La majorité d’entre eux (87%) déclarent fonctionner en mode « réaction », répondant aux urgences plutôt que d’anticiper, faute souvent de temps, de moyens ou de vision stratégique.

Un écart de perception entre professionnels RH et salariés

L’étude révèle enfin un écart frappant entre la perception des actions de prévention par les RH et celle des salariés. 76 % des RH pensent que la prévention est une priorité stratégique de leur entreprise, contre 39 % des salariés.

Quand 74 % des responsables RH affirment que leur entreprise a mis en place des mesures de prévention, seuls 35 % des salariés le confirment.
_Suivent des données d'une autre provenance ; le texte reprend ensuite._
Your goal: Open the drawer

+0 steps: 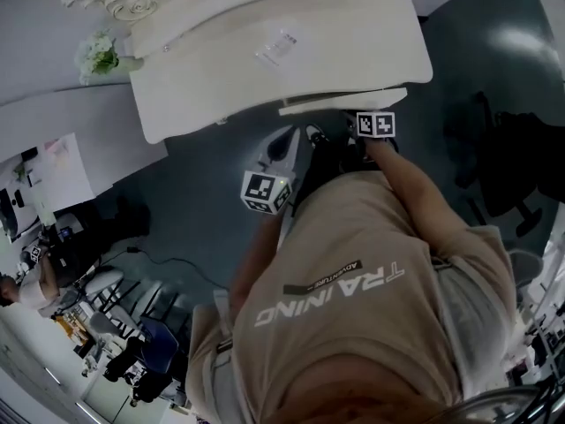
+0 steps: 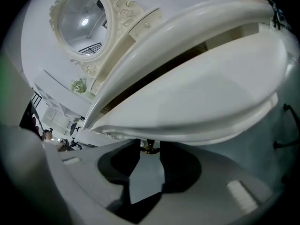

De même, les RH attribuent une note moyenne de 6,5 sur 10 à ces actions, contre 4,9 sur 10 pour les salariés.

Même divergence sur la reconnaissance de la santé mentale comme priorité stratégique : 76 % des RH y croient, contre seulement 39 % des salariés.

Climat de sécurité psychologique, reconnaissance, réduction de l’individualisme et soutien renforcé des managers et RH apparaissent comme des leviers majeurs pour inverser durablement la tendance et s’orienter vers une meilleure santé mentale des salariés.

Si 2025 veut être à la hauteur de sa promesse de grande cause nationale, la prévention, doit devenir un pilier central de la stratégie des entreprises.